What the task requires
For the word "whiteboard", give the number of lines in these entries that contain it, with nothing else.

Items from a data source
■ ■ ■ ■
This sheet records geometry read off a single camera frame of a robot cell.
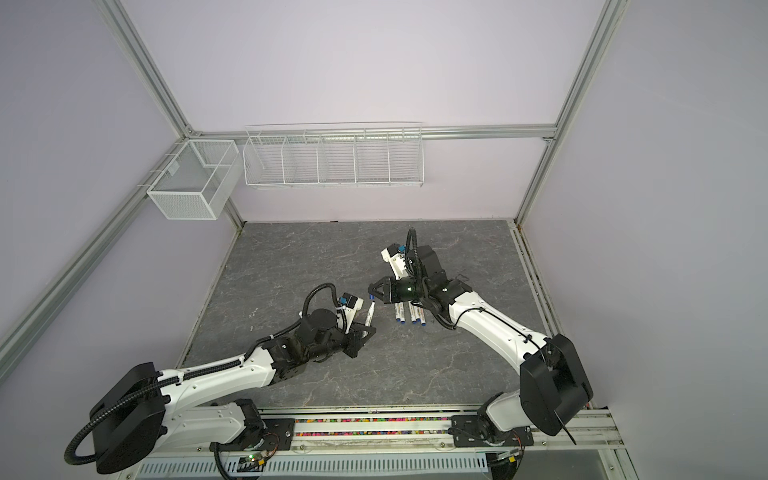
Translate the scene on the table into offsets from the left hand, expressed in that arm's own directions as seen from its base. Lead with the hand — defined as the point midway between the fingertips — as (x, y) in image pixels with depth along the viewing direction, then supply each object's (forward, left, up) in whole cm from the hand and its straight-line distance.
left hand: (373, 334), depth 78 cm
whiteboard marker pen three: (+10, -14, -11) cm, 20 cm away
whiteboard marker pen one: (+12, -8, -11) cm, 18 cm away
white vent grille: (-29, -19, -13) cm, 37 cm away
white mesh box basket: (+51, +56, +14) cm, 77 cm away
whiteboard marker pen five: (+3, +1, +4) cm, 5 cm away
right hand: (+8, 0, +8) cm, 11 cm away
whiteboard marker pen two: (+11, -13, -11) cm, 20 cm away
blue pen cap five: (+7, 0, +7) cm, 10 cm away
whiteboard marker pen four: (+9, -15, -11) cm, 21 cm away
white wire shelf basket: (+56, +11, +18) cm, 60 cm away
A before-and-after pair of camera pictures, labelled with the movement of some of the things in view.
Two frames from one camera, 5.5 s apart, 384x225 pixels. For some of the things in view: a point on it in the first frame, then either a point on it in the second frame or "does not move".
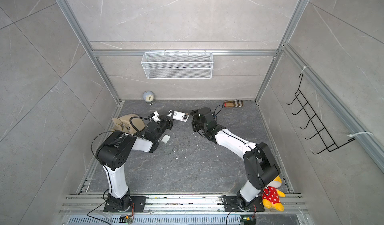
■ ■ ■ ■
Expected answer
5